**** DATASET RECORDS ****

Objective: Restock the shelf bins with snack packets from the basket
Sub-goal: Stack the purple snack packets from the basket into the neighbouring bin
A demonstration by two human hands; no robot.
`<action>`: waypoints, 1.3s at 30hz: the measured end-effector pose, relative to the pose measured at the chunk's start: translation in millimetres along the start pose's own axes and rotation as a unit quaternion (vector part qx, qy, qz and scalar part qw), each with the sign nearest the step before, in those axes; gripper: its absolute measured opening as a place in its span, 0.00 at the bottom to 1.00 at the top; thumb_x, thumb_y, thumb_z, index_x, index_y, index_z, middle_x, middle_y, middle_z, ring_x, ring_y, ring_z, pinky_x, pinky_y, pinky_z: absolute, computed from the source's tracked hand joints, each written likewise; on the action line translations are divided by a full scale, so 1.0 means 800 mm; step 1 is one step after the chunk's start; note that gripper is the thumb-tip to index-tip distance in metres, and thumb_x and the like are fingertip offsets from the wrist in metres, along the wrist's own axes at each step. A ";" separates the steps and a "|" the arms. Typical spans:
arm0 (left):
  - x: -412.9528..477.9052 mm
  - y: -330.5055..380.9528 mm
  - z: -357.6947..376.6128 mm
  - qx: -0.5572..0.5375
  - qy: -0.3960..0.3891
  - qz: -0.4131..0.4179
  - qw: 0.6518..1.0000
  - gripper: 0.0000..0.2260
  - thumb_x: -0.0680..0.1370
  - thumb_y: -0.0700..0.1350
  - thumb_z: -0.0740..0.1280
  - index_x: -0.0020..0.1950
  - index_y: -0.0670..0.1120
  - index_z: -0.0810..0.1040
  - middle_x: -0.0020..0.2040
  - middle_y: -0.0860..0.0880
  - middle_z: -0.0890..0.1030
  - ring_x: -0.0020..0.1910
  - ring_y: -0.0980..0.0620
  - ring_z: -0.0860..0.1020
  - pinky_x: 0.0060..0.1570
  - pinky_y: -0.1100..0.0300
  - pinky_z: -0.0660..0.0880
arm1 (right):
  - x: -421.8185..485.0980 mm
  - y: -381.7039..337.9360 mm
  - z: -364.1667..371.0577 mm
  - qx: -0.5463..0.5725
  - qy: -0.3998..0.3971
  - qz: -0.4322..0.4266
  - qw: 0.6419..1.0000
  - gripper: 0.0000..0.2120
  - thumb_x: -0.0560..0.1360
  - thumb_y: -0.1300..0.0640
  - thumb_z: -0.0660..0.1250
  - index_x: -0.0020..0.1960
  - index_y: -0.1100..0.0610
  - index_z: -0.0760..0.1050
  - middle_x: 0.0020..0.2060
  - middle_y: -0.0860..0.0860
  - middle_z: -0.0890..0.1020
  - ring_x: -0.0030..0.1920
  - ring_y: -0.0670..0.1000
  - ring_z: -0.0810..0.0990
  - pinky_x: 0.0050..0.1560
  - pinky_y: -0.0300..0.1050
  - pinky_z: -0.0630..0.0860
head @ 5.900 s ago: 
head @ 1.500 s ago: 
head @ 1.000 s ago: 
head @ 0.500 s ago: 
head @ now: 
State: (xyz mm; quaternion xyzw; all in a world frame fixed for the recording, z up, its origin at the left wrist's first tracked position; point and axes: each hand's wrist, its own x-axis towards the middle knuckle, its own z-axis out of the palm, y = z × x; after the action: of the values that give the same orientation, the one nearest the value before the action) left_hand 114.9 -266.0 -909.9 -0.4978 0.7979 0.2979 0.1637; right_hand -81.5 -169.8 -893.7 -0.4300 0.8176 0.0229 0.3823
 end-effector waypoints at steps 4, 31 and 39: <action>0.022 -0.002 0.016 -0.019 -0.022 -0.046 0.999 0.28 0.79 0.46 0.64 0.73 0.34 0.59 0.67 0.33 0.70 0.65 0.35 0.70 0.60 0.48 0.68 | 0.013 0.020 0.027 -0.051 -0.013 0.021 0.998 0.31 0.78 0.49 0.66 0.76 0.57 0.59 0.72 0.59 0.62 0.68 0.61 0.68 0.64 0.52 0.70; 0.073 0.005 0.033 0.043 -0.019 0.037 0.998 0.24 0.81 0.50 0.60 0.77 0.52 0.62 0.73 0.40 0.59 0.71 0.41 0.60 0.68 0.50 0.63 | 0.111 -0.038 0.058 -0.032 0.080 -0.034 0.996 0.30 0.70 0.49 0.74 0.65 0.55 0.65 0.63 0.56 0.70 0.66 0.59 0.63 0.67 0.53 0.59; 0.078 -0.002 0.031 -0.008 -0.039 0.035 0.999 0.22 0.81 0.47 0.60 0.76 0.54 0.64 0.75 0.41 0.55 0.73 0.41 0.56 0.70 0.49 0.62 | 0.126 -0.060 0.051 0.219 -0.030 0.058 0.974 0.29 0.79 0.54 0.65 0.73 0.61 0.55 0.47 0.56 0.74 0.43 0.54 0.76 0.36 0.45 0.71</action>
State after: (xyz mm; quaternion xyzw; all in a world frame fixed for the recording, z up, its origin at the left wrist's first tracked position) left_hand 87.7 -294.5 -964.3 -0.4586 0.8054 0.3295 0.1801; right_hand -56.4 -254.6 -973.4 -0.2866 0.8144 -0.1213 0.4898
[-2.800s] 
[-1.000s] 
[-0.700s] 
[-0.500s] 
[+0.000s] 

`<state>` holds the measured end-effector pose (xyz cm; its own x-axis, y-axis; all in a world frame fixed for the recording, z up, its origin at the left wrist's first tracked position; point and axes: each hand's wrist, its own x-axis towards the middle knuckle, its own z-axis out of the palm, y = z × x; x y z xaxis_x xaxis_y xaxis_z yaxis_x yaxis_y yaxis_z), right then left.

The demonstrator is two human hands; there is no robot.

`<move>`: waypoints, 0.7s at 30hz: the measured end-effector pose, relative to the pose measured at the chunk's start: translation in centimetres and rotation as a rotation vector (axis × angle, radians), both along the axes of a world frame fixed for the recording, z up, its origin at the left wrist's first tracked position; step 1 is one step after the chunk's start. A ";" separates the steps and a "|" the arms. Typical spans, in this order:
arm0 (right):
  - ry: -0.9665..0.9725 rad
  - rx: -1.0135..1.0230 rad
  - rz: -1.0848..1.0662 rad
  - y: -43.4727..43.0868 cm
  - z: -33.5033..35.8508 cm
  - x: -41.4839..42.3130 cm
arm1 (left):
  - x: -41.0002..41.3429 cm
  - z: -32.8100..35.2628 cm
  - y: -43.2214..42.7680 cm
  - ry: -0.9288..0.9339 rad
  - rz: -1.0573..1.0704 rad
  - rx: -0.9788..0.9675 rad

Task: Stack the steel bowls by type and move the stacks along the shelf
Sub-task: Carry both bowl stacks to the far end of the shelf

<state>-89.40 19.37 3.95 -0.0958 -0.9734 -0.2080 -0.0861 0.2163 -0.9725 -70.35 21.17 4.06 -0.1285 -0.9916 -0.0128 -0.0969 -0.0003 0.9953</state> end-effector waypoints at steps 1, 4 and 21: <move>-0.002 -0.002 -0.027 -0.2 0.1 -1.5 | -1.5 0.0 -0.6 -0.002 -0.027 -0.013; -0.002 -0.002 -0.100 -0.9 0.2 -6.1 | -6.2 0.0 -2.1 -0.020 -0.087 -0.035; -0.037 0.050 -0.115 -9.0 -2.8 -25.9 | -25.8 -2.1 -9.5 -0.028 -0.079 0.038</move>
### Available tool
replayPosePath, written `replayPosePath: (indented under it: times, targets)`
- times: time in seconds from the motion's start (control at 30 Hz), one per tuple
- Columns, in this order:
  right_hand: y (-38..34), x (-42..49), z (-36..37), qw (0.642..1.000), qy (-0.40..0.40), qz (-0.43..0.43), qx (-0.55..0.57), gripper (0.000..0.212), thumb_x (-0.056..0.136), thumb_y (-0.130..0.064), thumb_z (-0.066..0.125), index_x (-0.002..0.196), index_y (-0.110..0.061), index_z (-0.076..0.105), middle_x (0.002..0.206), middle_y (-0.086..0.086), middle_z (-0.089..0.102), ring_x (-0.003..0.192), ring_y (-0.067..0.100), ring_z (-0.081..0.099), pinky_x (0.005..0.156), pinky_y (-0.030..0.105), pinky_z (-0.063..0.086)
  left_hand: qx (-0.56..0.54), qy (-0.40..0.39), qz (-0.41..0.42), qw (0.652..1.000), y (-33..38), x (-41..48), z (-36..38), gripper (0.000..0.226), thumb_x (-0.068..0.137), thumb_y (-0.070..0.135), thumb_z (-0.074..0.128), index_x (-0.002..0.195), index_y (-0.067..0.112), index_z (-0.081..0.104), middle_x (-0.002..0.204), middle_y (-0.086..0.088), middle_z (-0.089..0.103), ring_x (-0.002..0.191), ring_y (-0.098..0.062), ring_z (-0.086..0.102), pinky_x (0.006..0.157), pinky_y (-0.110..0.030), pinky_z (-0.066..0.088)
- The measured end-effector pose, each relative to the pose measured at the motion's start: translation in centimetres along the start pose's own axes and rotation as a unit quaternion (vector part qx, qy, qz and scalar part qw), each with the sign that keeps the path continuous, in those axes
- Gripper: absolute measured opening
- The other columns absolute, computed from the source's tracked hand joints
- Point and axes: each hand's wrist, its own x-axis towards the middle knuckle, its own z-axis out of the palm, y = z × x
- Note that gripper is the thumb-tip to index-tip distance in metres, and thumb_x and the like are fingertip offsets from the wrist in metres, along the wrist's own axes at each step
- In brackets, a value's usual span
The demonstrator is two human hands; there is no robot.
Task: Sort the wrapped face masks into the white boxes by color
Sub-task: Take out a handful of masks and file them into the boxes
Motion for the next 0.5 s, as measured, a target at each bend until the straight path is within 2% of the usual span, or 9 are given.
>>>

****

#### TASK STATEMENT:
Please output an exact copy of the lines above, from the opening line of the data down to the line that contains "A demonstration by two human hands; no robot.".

#### EXERCISE SOLUTION:
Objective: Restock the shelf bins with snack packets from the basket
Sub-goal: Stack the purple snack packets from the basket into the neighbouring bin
A demonstration by two human hands; no robot.

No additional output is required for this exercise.